Ijobs Klage: 10,1–22
1Zum Ekel ist mein Leben mir geworden, / ich lasse meiner Klage freien Lauf, / reden will ich in meiner Seele Bitternis.
2Ich sage zu Gott: Sprich mich nicht schuldig, / lass mich wissen, warum du mich befehdest!
3Was hast du davon, dass du Gewalt verübst, / dass du die Mühsal deiner Hände verwirfst, / doch über dem Plan der Frevler aufstrahlst?
4Hast du die Augen eines Sterblichen, / siehst du, wie Menschen sehen?
5Sind Menschentagen deine Tage gleich / und deine Jahre wie des Mannes Tage,
6dass du Schuld an mir suchst, / nach meiner Sünde fahndest,
7obwohl du weißt, dass ich nicht schuldig bin / und dass keiner retten kann aus deiner Hand?
8Deine Hände haben mich gebildet, mich gemacht; / dann hast du dich umgedreht und mich vernichtet.
9Denk doch daran, wie Ton hast du mich gemacht / und zu Staub lässt du mich zurückkehren.
10Hast du mich nicht ausgegossen wie Milch, / wie Käse mich gerinnen lassen?
11Mit Haut und Fleisch hast du mich umkleidet, / mit Knochen und Sehnen mich durchflochten.
12Leben und Huld hast du mir verliehen, / deine Obhut schützte meinen Geist.
13Doch verbirgst du dies in deinem Herzen; / ich weiß, das hattest du im Sinn.
14Sündige ich, wirst du mich bewachen, / mich nicht freisprechen von meiner Schuld.

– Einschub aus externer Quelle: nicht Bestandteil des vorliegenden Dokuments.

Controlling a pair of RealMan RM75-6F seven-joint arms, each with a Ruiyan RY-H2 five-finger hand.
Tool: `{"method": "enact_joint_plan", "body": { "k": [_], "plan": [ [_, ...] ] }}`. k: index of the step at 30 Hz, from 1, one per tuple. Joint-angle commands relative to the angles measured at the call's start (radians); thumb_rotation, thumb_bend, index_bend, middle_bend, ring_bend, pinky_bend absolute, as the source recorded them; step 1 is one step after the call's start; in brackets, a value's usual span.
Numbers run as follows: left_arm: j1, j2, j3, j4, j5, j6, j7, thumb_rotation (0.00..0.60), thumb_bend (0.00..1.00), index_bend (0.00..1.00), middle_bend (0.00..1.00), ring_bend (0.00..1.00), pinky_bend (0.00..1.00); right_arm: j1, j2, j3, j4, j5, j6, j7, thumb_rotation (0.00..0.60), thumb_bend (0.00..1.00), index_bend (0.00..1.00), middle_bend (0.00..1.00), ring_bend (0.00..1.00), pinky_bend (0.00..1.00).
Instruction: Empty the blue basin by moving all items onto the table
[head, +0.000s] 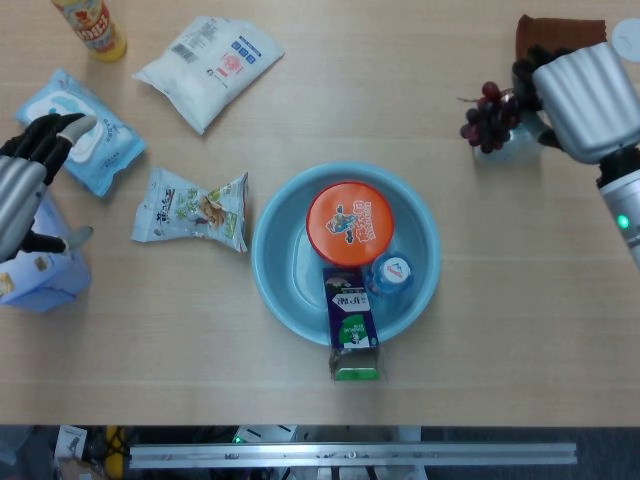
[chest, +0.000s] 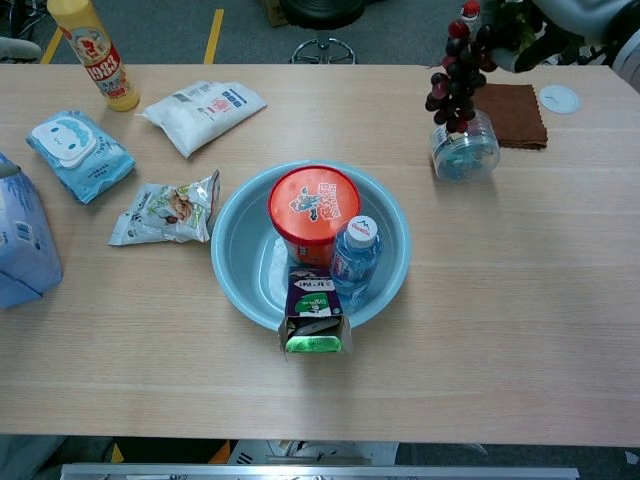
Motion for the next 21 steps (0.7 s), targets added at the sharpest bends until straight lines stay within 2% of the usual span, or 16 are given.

15Wenn ich schuldig würde, dann wehe mir! / Aber selbst wenn ich im Recht wäre, dürfte ich mein Haupt nicht erheben, / bin gesättigt mit Schmach und geplagt mit Kummer.
16Erhebe ich es doch, jagst du mich wie ein Löwe / und erweist dich wieder wunderbar an mir.
17Neue Zeugen bietest du gegen mich auf, / häufst deinen Unwillen auf mich, / immer neue Heere führst du mir entgegen.
18Warum ließest du mich aus dem Mutterschoß kommen, / warum verschied ich nicht, ehe mich ein Auge sah?
19Wie nie gewesen wäre ich dann, / vom Mutterleib zum Grab getragen.
20Sind wenig nicht die Tage meines Lebens? / Lass ab von mir, damit ich ein wenig heiter blicken kann,
21bevor ich fortgehe ohne Wiederkehr / ins Land der Finsternis und des Todesschattens,
22ins Land, so dunkel wie die Nacht, / wo Todesschatten herrscht und keine Ordnung, / und wenn es leuchtet, ist es wie die Nacht.